- [What is expected] Find every line below where the string "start" shows up, and copy those lines.

- [Data excerpt]
____

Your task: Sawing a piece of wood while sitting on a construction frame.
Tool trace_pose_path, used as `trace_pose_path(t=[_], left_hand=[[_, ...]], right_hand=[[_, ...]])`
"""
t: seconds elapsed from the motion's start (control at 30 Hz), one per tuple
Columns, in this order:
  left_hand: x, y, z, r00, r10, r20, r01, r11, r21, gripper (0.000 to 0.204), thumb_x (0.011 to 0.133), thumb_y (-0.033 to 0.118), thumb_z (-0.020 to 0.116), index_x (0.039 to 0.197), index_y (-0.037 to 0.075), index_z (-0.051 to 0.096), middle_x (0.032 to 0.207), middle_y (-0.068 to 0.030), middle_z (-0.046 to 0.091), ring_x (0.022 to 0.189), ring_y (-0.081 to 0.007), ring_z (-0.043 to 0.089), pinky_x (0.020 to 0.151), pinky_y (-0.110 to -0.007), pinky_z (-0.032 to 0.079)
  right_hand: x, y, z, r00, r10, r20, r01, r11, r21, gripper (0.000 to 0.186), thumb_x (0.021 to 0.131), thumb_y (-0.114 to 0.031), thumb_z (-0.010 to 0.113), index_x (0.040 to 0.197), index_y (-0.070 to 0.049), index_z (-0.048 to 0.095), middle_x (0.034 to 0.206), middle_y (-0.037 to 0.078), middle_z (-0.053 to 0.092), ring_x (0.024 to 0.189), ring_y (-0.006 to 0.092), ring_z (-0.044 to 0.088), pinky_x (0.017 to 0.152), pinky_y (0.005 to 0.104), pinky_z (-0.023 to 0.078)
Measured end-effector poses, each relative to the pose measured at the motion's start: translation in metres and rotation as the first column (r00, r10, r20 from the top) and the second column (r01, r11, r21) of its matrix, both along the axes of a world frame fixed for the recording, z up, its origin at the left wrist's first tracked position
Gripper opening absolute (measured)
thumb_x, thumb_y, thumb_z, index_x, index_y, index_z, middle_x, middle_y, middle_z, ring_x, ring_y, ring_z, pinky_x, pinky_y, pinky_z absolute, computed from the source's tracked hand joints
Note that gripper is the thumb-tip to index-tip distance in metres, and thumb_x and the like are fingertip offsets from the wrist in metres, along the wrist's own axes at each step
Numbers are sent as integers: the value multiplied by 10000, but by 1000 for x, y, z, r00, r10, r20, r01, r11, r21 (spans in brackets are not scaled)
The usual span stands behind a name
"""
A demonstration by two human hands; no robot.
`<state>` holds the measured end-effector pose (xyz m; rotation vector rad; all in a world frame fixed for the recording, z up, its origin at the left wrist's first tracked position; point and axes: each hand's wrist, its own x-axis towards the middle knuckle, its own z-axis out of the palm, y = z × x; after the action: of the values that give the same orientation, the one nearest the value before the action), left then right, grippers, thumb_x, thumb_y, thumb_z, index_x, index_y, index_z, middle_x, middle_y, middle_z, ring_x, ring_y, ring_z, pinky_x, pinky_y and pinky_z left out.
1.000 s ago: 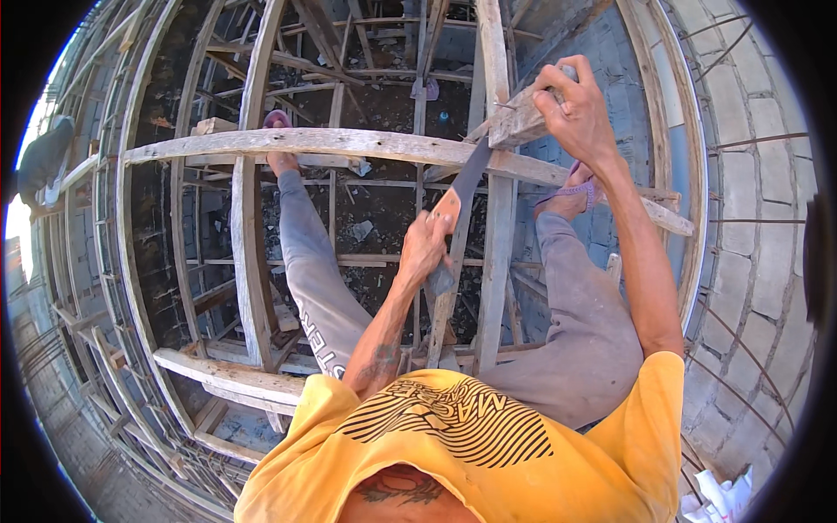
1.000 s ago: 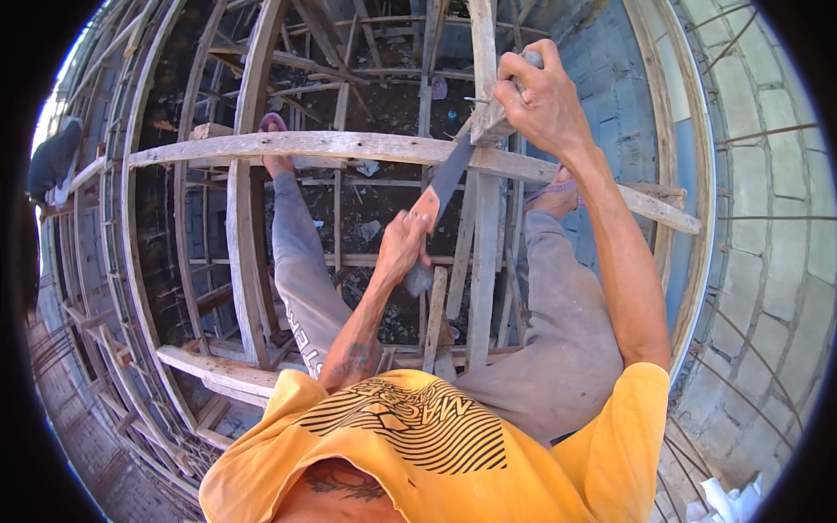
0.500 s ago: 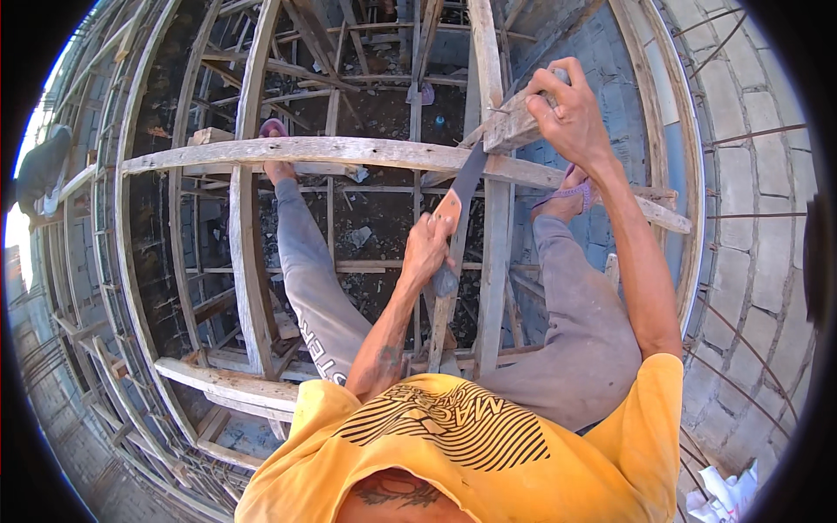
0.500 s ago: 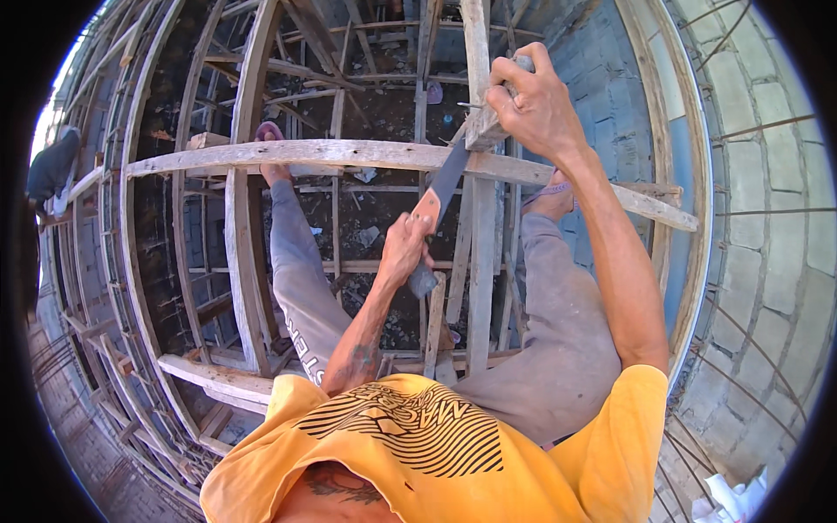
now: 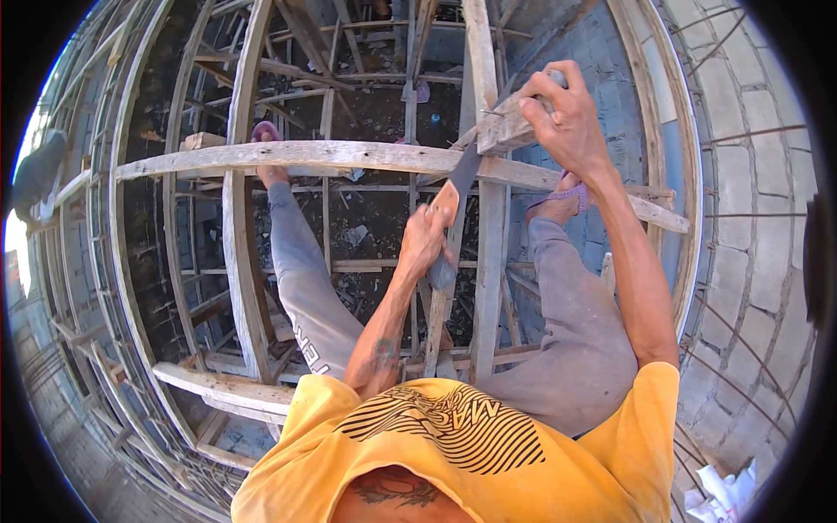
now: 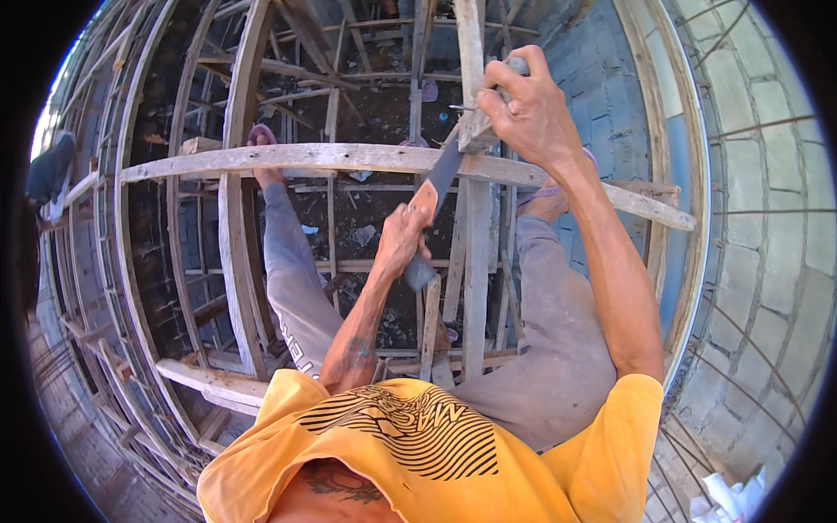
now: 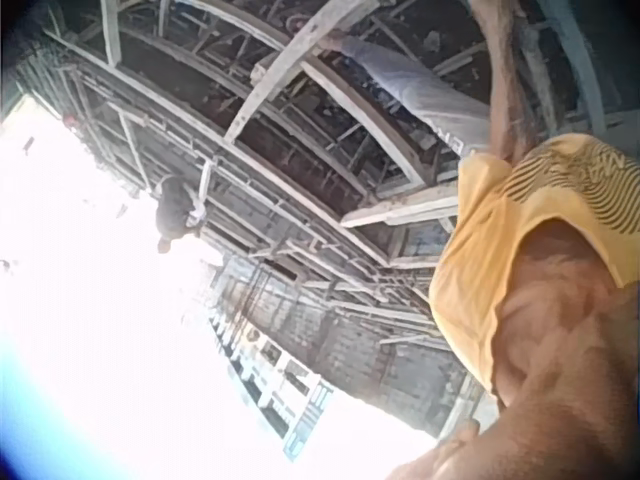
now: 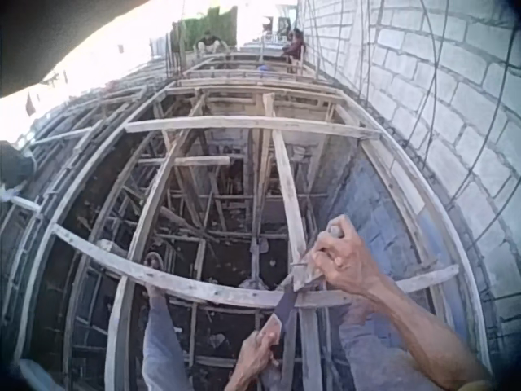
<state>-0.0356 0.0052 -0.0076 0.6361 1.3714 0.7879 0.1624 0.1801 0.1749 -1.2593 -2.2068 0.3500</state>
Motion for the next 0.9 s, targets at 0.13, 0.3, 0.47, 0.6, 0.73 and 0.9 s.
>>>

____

- [Response to the exercise]
t: seconds elapsed from the motion's start (control at 30 Hz), one per tuple
Measured end-effector poses, each relative to the pose measured at the motion's start: translation in metres and rotation as the first column (r00, r10, r20 from the top) and the second column (r01, r11, r21) of its matrix, both along the axes of a world frame fixed for the recording, z up, its origin at the left wrist's first tracked position

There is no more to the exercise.